Постель Захарыча комендантша унесла, и осталась голая железная кровать. Мы с Петькой присмирели и старались не смотреть в угол. После Захарыча остались только пустой чемодан, бритвенный прибор и недочитанная библиотечная книга «Искатели».
Нужно сказать, что все происшедшее я впервые осознал только через несколько дней.
Шел со смены, уставший, взмыленный, сел отдохнуть в траве, на склоне у деревянной лестницы. Светило красное закатное солнце; спешили домой кучки рабочих; урчали, ворочались внизу самосвалы. Пахло пылью, железом; стройка шумела и звенела, как всегда. Я засмотрелся и задумался.

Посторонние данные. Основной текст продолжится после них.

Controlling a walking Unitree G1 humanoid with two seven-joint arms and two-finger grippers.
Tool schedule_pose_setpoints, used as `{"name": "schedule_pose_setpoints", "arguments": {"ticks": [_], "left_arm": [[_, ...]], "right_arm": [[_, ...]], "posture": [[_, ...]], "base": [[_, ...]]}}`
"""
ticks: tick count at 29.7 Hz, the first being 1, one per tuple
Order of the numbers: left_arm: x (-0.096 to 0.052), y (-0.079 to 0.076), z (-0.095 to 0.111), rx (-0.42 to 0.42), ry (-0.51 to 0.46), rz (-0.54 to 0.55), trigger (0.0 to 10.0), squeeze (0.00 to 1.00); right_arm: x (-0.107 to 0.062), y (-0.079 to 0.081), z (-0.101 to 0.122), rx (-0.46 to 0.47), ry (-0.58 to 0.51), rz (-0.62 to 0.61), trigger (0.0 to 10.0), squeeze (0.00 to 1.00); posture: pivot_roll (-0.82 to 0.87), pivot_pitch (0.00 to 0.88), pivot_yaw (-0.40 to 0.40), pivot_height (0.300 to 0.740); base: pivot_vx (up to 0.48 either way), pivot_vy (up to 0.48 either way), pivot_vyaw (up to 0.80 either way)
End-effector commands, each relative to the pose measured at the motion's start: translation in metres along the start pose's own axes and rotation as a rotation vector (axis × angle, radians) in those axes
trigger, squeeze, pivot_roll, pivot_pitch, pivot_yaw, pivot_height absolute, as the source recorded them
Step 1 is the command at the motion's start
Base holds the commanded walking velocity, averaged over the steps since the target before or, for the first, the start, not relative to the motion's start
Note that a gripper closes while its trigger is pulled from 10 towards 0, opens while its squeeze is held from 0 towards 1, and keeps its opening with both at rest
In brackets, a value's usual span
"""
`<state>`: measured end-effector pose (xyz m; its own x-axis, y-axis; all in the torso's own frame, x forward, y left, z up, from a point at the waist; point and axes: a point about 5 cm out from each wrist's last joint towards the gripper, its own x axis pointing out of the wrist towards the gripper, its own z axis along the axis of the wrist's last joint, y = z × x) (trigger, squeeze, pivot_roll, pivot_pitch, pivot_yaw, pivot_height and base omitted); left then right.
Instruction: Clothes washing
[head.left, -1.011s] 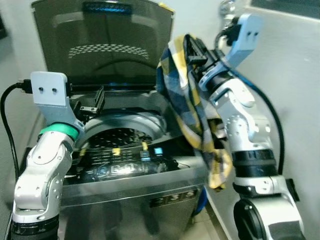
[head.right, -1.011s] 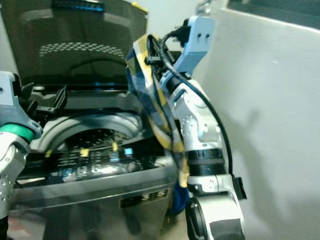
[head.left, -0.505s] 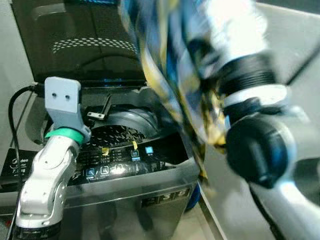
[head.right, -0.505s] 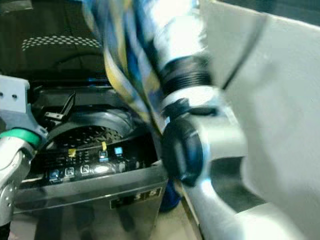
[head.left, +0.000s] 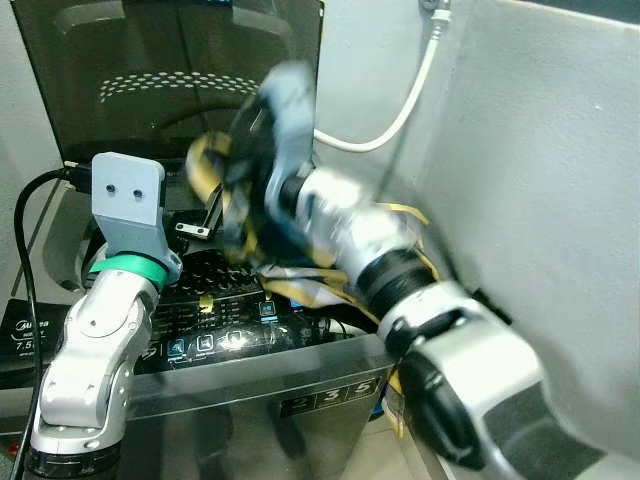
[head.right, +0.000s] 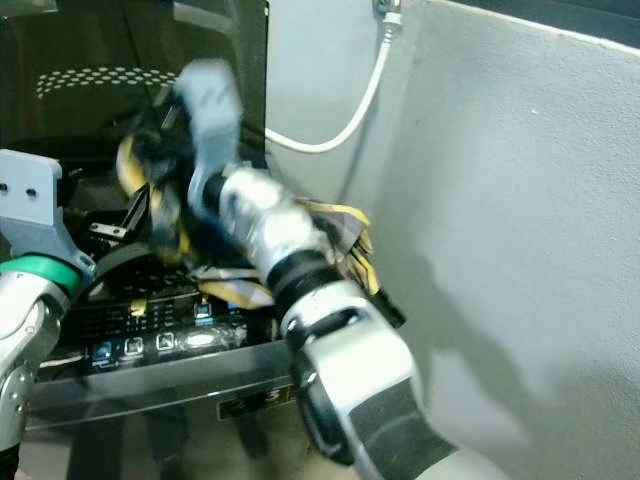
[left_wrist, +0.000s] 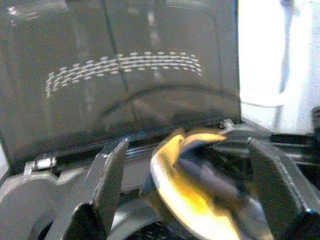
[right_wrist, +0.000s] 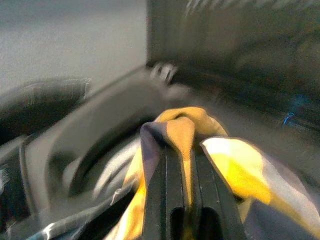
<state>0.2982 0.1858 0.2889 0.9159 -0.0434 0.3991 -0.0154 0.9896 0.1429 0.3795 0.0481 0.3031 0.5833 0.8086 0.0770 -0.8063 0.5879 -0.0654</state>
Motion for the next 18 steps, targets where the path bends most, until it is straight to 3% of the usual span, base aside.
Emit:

Захарыч… Человек… Он растворился в жизни весь, без остатка. Он ничего не нажил и не оставил никакого барахла. Водил в революцию броневик, строил заводы, возил снаряды под Ленинградом, валил кубы в Ангару — этому он отдал всего себя.
Внизу подо мной течет в новом русле река, стоят стены, — как узнать, как выделить, что сделал тут Захар Захарыч? И, тем не менее, тут дело рук его, тут!
Его памятники по всей стране — всюду-всюду! — безымянные, огромные, живые. Что холмик в сопках? Простая условность! Захар Захарыч не там, он весь целиком в гуле и движении мира.
Смогу ли я быть таким? Вот Миша Ольхонский, Леонид-сибиряк или — вспомнились! — Дима Стрепетов, Иван Бугай и Васек — они, пожалуй, будут. А Гришка-жадюга? А Лешка — добродушный вор? Какой памятник останется после него? Стопка ворованных стаканов и колода карт… А Витька, нашедший «в нашей жизни клад»?..
ЛИРИЧЕСКОЕ ОТСТУПЛЕНИЕ
Путник, проезжающий через станцию, турист-путешественник или художник, если ты будешь смотреть когда-нибудь Иркутскую ГЭС, ехать в поезде на ее энергии или читать книгу при ее свете, ты знай, что эти серые стены, эти быки и водосливы, ставшие поперек Ангары и поднявшие ее на тридцать метров, сделаны нами, бетонщиками, вот этими нашими руками.
Ленька-сибиряк копал землю и строил опалубку для них, Кубышкин скручивал арматуру, Петька-фотограф тащил свет, а Захар Захарыч возил щебенку; крепкие и веселые девушки наши укладывали бетон, и Тоня поливала его из шланга, а Даша заботливо укутывала брезентом.